**WHAT IS REQUIRED:** Each line below with the string "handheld" should be copied.

DATA SEGMENT: Begin

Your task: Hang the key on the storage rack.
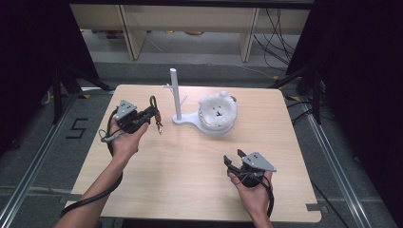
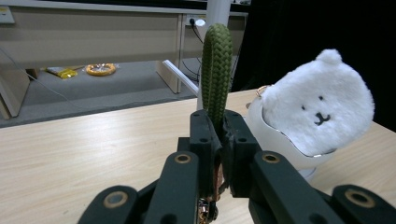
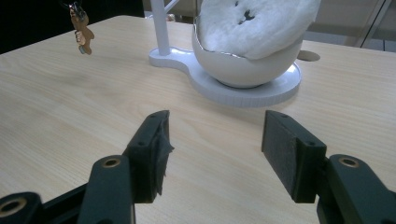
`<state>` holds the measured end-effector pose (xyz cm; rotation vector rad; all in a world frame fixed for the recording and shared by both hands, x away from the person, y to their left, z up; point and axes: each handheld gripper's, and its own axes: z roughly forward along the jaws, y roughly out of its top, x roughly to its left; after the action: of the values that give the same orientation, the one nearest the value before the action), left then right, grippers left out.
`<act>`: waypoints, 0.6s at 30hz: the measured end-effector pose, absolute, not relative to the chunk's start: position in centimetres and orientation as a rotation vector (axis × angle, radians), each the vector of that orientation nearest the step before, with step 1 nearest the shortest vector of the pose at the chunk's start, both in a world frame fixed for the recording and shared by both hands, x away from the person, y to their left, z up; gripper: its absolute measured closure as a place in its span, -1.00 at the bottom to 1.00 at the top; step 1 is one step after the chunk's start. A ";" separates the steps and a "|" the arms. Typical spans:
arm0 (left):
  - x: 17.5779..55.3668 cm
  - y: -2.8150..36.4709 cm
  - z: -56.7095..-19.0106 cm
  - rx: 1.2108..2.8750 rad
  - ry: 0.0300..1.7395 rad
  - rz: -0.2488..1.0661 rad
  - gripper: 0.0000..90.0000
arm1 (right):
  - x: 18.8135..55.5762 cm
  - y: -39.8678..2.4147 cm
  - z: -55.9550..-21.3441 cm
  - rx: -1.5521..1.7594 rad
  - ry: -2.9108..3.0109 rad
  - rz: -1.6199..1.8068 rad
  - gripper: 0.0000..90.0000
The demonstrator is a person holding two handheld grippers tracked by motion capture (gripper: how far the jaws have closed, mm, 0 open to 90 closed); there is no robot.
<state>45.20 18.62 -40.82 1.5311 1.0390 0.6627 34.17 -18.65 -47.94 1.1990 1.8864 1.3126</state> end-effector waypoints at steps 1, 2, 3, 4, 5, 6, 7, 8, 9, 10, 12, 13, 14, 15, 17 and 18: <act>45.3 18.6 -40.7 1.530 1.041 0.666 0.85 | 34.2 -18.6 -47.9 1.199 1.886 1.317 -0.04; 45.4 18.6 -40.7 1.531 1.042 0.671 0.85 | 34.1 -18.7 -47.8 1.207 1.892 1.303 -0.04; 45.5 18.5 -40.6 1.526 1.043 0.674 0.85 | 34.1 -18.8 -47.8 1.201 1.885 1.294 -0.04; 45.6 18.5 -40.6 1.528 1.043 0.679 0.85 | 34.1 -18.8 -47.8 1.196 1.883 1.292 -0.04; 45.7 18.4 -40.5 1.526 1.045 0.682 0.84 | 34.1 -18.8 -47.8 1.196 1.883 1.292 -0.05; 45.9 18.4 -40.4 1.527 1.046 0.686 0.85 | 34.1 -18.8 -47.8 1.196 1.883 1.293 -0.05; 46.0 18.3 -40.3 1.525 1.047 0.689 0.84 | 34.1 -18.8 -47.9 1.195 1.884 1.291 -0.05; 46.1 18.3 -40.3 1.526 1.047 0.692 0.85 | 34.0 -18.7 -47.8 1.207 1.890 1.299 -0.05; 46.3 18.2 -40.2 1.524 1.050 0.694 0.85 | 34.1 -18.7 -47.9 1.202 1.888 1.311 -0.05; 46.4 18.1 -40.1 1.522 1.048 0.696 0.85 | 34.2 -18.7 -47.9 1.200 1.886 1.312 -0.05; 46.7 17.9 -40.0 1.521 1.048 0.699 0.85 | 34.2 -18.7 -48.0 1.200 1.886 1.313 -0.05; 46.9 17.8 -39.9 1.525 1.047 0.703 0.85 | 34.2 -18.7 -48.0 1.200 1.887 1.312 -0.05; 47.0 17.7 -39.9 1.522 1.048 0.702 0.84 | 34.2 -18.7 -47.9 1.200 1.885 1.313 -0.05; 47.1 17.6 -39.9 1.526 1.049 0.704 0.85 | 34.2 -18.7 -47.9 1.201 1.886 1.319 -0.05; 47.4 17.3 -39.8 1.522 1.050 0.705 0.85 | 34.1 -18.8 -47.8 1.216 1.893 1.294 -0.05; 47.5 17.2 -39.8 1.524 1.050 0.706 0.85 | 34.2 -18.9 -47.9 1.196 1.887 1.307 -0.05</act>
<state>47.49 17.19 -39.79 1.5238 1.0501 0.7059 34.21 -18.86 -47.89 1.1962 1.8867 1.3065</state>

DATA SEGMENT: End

**TASK SOLUTION:**
`<state>` holds the measured end-effector pose (xyz cm; rotation vector rad; all in a world frame fixed for the recording and shared by both hands, x away from the person, y to their left, z up; point and axes: each handheld gripper's, and its own axes: z roughly forward along the jaws, y roughly out of its top, x roughly to its left; after the action: of the values that give the same orientation, the one nearest the value before the action), left then right, grippers left out.
The demonstrator is a person holding two handheld grippers tracked by motion capture (gripper: how far the jaws have closed, mm, 0 open to 90 closed); there is no robot.

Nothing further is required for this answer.